A settembre cambia il mondo. Vengono al pettine tutti i nodi. L’Europa deve dimostrare che al bivio della storia sceglie nei fatti la solidarietà al posto del rigore. Deve dimostrare di avere capito la lezione della pandemia globale e del nuovo ’29 mondiale. A quel punto, avremo l’Europa della coesione e, soprattutto, l’Europa non finirà stritolata tra Stati Uniti e Cina. L’Italia tutta deve dimostrare di essere all’altezza dell’azione riformatrice avviata dal governo di unità nazionale guidato da Mario Draghi e di quell’accoglienza internazionale mai avuta che il Paese riesce a raccogliere grazie al credito personale dell’attuale presidente del consiglio. I partiti del rumore non devono porre ostacoli alla campagna di vaccinazione con la fuffa delle loro inutili propagande e, soprattutto, devono collaborare a livello centrale e ancora di più regionale perché semplificazioni e nuova giustizia civile e penale diventino realtà e permettano l’attuazione con successo del piano europeo sbloccando dopo venti anni la macchina degli investimenti pubblici.

Noi come Paese tutto insieme siamo la cavia di questo doppio processo europeo e italiano. Un processo che deve tenere uniti l’avanzato storico in crisi del Nord e l’arretrato altrettanto storico del Sud per trasformare piccola e grande debolezza in una forza propulsiva unitaria capace di crescere nel suo modo di fare impresa e di riconquistare la leadership del Mediterraneo che ci restituisce orizzonte mondiale e rango di Paese Fondatore nel Vecchio Continente. Se superiamo il doppio esame, passiamo da cavia d’Europa a leader del terzo millennio.

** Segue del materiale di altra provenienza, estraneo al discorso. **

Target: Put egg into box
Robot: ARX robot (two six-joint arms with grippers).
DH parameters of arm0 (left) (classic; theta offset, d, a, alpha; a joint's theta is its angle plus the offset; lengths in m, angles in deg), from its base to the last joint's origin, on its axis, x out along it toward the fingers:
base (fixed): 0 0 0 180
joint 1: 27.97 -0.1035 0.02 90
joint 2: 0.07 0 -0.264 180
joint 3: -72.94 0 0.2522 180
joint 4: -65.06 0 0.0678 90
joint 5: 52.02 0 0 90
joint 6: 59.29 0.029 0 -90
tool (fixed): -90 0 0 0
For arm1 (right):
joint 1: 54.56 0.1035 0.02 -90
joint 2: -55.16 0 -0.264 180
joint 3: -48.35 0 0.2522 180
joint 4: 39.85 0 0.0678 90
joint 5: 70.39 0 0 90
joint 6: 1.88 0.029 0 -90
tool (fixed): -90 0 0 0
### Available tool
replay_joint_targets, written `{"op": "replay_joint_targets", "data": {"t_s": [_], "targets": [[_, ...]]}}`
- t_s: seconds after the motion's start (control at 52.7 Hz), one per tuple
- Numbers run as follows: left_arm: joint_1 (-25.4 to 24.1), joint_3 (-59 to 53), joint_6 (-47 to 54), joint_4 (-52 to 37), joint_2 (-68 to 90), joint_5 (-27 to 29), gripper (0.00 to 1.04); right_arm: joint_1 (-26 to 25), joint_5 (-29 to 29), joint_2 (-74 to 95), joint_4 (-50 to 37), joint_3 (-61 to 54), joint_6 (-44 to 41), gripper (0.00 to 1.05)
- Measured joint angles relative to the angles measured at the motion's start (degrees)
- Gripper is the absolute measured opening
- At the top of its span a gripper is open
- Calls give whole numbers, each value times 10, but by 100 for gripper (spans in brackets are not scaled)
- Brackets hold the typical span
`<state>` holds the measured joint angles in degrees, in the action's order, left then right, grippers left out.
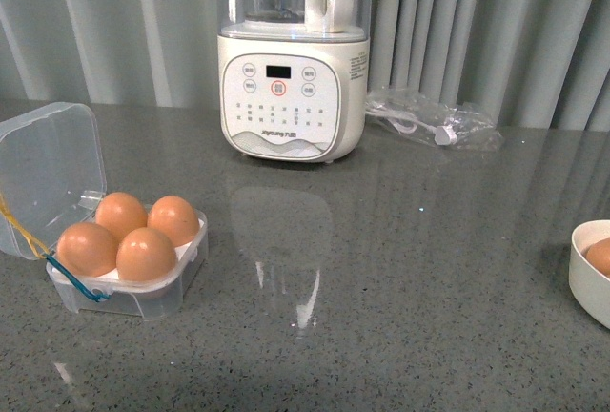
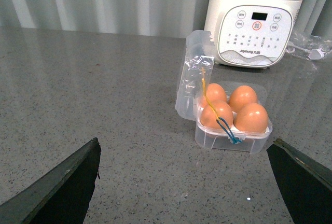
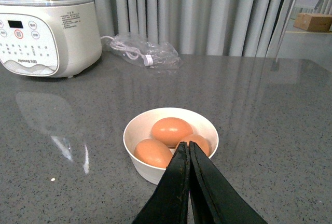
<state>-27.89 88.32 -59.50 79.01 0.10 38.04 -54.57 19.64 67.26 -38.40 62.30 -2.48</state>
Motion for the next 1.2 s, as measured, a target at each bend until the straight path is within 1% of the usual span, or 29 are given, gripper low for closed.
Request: {"op": "replay_joint_targets", "data": {"t_s": [0.133,0.209,0.247,0.456,0.513,0.532,0.589,0.722,0.759,0.854,0.892,0.93,1.006,1.044,1.082,1.101,1.12,1.139,1.158,1.177,1.196], "targets": [[0,0,0,0,0,0,98,0,0,-22,22,0,0,3],[0,0,0,0,0,0,98,0,0,-85,106,0,0,3],[0,0,0,0,0,0,98,0,0,-101,118,0,0,3],[0,0,0,0,0,0,98,0,0,-118,123,0,0,3],[0,0,0,0,-1,0,98,0,0,-118,123,0,0,13],[0,0,0,0,-1,0,98,0,0,-118,123,0,0,18],[0,0,0,0,-1,0,98,0,0,-118,123,0,0,29],[0,0,0,0,-1,0,98,0,0,-118,123,0,0,61],[0,0,0,0,-1,0,98,0,0,-118,123,0,0,68],[0,0,0,0,-1,0,98,0,0,-118,123,0,0,91],[0,0,0,0,-1,0,98,0,0,-118,123,0,0,98],[0,0,0,0,-1,0,98,0,0,-118,123,0,1,99],[0,0,0,0,-1,0,98,0,0,-118,123,0,1,97],[8,4,-7,13,9,23,98,0,0,-118,123,0,1,97],[38,30,-49,89,46,115,98,0,0,-118,123,0,1,97],[47,38,-54,109,59,127,98,0,0,-118,123,0,1,97],[63,55,-82,146,87,182,98,0,0,-118,123,0,1,97],[78,68,-103,177,115,222,98,0,0,-118,123,0,1,97],[85,73,-111,191,127,241,98,0,-1,-118,123,0,2,97],[97,81,-127,213,146,273,98,0,0,-118,123,0,2,97],[102,83,-133,222,154,286,98,0,0,-118,123,0,2,97]]}}
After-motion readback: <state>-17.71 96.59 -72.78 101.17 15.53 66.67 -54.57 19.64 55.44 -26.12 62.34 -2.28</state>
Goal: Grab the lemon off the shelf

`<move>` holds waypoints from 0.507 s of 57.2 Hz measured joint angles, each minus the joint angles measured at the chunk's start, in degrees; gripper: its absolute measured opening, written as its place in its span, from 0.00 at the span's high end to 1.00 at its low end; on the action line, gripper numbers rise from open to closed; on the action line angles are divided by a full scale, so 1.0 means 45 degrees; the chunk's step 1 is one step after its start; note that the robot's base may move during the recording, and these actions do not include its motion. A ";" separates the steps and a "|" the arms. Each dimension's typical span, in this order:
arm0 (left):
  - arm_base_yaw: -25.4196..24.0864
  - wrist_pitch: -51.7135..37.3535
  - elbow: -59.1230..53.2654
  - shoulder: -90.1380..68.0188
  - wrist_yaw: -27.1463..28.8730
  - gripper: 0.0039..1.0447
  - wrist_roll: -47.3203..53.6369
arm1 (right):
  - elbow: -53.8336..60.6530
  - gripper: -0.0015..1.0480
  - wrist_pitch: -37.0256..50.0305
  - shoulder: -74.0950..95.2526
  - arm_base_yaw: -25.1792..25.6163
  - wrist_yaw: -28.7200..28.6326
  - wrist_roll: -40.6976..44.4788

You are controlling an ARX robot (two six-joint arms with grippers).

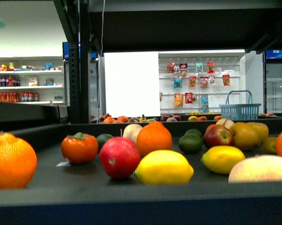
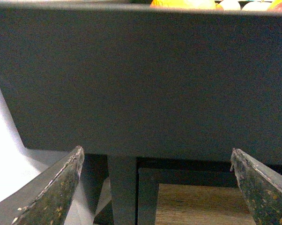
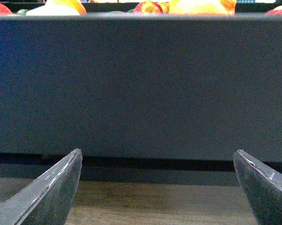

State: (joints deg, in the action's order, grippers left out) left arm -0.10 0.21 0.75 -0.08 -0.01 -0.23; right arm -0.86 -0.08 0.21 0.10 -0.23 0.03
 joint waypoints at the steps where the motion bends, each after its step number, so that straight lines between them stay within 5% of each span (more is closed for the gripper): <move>1: 0.0000 0.0000 0.0000 0.0000 0.0005 0.08 -0.0005 | 0.0000 0.07 0.0000 0.0000 0.0000 0.0010 -0.0005; 29: 0.0000 0.0000 0.0000 0.0000 0.0005 0.08 0.0000 | 0.0000 0.07 0.0000 0.0000 0.0000 0.0015 -0.0005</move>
State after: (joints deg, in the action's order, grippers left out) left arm -0.10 0.21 0.75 -0.08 0.01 -0.23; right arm -0.86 -0.08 0.21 0.10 -0.16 0.01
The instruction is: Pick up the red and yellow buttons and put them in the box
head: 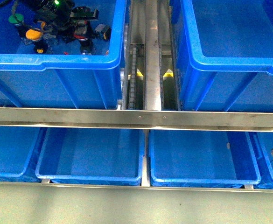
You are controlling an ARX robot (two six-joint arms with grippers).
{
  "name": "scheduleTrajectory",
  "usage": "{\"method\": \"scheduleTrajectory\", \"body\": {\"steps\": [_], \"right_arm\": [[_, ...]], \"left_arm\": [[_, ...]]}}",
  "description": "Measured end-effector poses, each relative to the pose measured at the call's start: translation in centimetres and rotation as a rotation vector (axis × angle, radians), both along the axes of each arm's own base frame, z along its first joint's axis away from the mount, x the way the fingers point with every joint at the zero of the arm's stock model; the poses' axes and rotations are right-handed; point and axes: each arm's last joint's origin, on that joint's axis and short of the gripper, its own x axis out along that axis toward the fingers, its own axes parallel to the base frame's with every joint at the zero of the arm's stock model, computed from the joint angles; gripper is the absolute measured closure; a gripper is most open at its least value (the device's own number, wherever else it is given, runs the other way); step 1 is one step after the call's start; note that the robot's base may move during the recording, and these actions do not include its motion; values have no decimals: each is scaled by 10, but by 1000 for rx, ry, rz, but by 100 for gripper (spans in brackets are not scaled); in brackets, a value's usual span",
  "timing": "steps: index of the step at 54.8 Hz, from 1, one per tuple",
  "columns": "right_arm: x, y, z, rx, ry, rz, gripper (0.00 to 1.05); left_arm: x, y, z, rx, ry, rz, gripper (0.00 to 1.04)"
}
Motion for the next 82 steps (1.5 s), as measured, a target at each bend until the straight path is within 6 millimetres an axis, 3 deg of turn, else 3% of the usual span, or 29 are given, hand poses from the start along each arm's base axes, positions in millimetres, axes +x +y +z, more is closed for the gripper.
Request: {"method": "scheduleTrajectory", "body": {"steps": [12,26,37,54,69,82], "right_arm": [[0,0,0,0,0,0,6],[0,0,0,0,0,0,6],[0,0,0,0,0,0,6],[0,0,0,0,0,0,6],[0,0,0,0,0,0,6],[0,0,0,0,0,0,6]], "left_arm": [[-3,15,9,-49,-80,98,70],[-44,49,89,-257,-180,211,70],[-78,44,112,-417,-113,207,70],[-115,11,138,-702,-14,159,70],[-133,-49,141,-838,136,55,70],[-147,-114,144,-908,229,-46,70]]}}
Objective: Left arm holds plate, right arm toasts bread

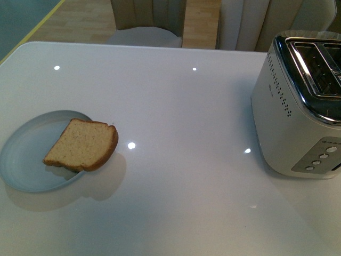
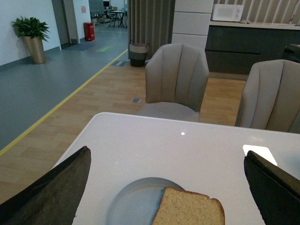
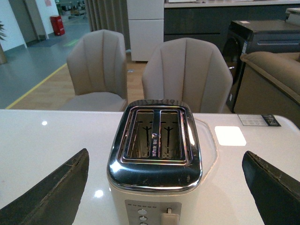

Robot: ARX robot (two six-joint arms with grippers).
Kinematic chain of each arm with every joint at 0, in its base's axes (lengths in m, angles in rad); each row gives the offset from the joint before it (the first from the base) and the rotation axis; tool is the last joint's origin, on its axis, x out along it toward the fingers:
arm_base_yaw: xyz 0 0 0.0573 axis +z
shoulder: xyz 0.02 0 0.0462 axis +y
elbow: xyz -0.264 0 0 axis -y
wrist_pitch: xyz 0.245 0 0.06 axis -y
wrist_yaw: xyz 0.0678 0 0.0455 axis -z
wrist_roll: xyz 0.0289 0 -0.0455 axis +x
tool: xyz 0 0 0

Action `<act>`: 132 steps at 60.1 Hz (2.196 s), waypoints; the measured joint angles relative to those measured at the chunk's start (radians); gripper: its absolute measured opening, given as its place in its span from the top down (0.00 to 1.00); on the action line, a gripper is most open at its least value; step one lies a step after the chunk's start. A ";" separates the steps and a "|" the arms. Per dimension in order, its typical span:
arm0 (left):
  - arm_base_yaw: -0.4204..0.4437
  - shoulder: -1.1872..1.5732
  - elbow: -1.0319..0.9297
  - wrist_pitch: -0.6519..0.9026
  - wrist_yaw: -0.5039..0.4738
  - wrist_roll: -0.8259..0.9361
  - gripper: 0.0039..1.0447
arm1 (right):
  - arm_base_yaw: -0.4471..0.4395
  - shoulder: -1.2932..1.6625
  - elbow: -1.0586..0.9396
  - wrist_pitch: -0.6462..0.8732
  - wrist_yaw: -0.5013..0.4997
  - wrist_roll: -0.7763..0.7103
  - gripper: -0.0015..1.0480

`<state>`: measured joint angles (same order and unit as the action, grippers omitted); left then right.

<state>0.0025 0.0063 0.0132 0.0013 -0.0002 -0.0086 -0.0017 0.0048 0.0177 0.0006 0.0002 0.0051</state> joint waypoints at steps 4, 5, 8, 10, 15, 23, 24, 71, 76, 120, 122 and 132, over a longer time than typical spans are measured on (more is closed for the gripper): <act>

Siamo i più tipici di questa grande sfida e siamo anche quelli che abbiamo la storia più adatta perché abbiamo molta coscienza del problema del Sud visto che ce lo portiamo dietro dall’unità nazionale. Noi siamo anche quelli che non sempre giustamente veniamo considerati come i meno capaci su questo terreno e, quindi, è più o meno come se alle Olimpiadi vince chi non ti aspetti. È proprio quello che è successo due volte in questa domenica sportiva che appartiene alla storia con Marcell Jacobs e Gianmarco Tamberi nei cento metri e nel salto in alto. L’abbraccio tra i due e la grande voglia dell’inno di Mameli sono il punto più alto di un’emozione, ma impersonificano anche il sogno di un’Italia che cambia e vince per l’oggi e per il domani. Di un’Italia che si fa rispettare nel mondo.

Pensate per un attimo a che cosa pensa il mondo a torto o a ragione. La Germania risolve il suo problema dell’Est, il commento è “sono fatti così” e non si stupisce nessuno. Diciamo la verità: se lo facciamo noi, allora sì che per il mondo cambierebbe il mondo. Ecco un altro motivo in più perché il Sud va aiutato, perché allora tutti direbbero “si può fare”.

Non si fa la Ricostruzione nazionale senza risolvere il problema del Sud. Siccome non si vince con il trucco, il Mezzogiorno si deve mobilitare perché questa è la sua grande occasione. Si deve sentire l’orgoglio ritrovato. Da settembre a Natale si gioca il futuro di questo Paese.

Se il Piano nazionale di ripresa e di resilienza funziona davvero e si fa quello che si deve fare, a partire dal Sud, i soldi arrivano e prima il clima poi la situazione reale cambiano davvero, allora in Italia tutti corrono “in soccorso” del vincitore assoluto che in questo caso è Mario Draghi. Il quale, però, è il primo a sapere che senza gioco di squadra non si vince e, non essendo abituato a perdere, farà di tutto per tenere insieme i pezzi sulla trincea del cambiamento. Succederà con Draghi quello che è già successo con la Dc. E poi alla Dc con il PCI quando hanno capito che c’era bisogno del PCI per tenere insieme il Paese. È successo così anche con Berlusconi che per un po’ ha funzionato poi si è bruciato con le sue mani. È ciò che accadrà con Draghi che, a differenza di Berlusconi, non si brucerà. Almeno ce lo auguriamo. Perché vorrebbe dire che il Paese ha deciso di cambiare e tornerà a crescere come ha già dimostrato di sapere fare in altre stagioni della sua storia repubblicana. Come in quelle stagioni le due Italie tornerebbero a riavvicinarsi.